Down to the last line, reproduce the data below exactly.

→ **Information supplied**
####

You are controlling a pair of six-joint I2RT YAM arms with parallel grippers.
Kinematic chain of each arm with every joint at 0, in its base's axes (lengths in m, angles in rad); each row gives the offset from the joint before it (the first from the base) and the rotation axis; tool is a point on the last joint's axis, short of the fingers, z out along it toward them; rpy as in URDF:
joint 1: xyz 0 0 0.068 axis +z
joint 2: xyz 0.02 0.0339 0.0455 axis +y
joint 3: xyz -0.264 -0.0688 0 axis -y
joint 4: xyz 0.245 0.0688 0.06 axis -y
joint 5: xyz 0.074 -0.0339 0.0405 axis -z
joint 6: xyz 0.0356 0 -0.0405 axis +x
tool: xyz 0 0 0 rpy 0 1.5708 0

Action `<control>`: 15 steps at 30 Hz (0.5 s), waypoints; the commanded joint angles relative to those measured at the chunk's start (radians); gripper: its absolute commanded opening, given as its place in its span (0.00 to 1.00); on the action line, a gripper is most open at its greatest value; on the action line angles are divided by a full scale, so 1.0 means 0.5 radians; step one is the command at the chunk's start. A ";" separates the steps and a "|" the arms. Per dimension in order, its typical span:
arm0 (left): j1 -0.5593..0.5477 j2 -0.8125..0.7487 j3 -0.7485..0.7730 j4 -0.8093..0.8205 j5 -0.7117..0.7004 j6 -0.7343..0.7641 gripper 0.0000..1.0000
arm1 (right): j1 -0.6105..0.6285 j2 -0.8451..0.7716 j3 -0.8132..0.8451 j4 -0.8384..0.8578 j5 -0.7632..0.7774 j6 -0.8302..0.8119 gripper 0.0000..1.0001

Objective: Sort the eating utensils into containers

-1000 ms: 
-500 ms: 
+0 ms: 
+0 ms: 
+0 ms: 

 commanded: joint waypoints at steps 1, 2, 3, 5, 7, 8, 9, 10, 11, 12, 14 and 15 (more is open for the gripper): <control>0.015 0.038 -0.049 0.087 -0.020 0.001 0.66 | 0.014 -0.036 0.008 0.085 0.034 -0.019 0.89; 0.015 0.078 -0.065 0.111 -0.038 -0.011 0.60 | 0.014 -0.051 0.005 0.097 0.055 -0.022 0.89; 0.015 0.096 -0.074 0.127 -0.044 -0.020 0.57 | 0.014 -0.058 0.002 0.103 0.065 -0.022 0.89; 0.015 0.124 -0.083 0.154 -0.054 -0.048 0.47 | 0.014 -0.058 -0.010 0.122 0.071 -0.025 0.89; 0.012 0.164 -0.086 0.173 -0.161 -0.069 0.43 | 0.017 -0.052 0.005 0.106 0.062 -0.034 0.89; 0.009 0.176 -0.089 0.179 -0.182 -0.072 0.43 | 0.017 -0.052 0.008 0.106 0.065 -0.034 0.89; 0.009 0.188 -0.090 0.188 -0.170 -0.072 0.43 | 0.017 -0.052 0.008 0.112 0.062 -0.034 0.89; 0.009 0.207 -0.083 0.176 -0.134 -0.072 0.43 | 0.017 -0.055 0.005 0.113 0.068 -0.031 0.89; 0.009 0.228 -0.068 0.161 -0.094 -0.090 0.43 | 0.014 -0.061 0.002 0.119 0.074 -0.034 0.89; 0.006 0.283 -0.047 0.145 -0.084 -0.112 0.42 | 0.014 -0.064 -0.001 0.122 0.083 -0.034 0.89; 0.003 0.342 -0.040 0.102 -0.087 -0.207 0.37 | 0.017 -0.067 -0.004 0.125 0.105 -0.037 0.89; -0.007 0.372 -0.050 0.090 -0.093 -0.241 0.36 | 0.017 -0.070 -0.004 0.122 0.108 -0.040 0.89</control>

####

→ **Response below**
You are controlling a pair of six-joint I2RT YAM arms with parallel grippers.
Kinematic chain of each arm with every joint at 0, in its base's axes (lengths in m, angles in rad); each row gives the offset from the joint before it (the first from the base) and the rotation axis; tool is a point on the last joint's axis, short of the fingers, z out along it toward them; rpy as in URDF:
joint 1: xyz 0 0 0.068 axis +z
joint 2: xyz 0.02 0.0339 0.0455 axis +y
joint 3: xyz -0.264 -0.0688 0 axis -y
joint 4: xyz 0.245 0.0688 0.06 axis -y
joint 5: xyz 0.074 -0.0339 0.0405 axis -z
joint 6: xyz 0.0356 0 -0.0405 axis +x
tool: xyz 0 0 0 rpy 0 1.5708 0

Action `<control>`: 15 steps at 30 Hz (0.5 s), waypoints; the commanded joint angles relative to those measured at the chunk's start (radians); gripper: its absolute commanded opening, given as its place in its span (0.00 to 1.00); on the action line, a gripper is most open at its greatest value; on the action line angles are divided by a full scale, so 1.0 means 0.5 radians; step one is the command at the chunk's start. A ";" separates the steps and a "|" the arms. Per dimension in order, its typical span:
arm0 (left): j1 -0.5593..0.5477 j2 -0.8125..0.7487 j3 -0.7485..0.7730 j4 -0.8093..0.8205 j5 -0.7117..0.7004 j6 -0.7343..0.7641 gripper 0.0000..1.0000
arm1 (right): j1 -0.6105..0.6285 j2 -0.8451..0.7716 j3 -0.8132..0.8451 j4 -0.8384..0.8578 j5 -0.7632..0.7774 j6 -0.8302..0.8119 gripper 0.0000..1.0001

Objective: Sort the eating utensils into containers

-1000 ms: 
-500 ms: 
+0 ms: 
+0 ms: 
+0 ms: 

 commanded: joint waypoints at steps 1, 2, 3, 5, 7, 8, 9, 10, 11, 12, 14 and 15 (more is open for the gripper): <control>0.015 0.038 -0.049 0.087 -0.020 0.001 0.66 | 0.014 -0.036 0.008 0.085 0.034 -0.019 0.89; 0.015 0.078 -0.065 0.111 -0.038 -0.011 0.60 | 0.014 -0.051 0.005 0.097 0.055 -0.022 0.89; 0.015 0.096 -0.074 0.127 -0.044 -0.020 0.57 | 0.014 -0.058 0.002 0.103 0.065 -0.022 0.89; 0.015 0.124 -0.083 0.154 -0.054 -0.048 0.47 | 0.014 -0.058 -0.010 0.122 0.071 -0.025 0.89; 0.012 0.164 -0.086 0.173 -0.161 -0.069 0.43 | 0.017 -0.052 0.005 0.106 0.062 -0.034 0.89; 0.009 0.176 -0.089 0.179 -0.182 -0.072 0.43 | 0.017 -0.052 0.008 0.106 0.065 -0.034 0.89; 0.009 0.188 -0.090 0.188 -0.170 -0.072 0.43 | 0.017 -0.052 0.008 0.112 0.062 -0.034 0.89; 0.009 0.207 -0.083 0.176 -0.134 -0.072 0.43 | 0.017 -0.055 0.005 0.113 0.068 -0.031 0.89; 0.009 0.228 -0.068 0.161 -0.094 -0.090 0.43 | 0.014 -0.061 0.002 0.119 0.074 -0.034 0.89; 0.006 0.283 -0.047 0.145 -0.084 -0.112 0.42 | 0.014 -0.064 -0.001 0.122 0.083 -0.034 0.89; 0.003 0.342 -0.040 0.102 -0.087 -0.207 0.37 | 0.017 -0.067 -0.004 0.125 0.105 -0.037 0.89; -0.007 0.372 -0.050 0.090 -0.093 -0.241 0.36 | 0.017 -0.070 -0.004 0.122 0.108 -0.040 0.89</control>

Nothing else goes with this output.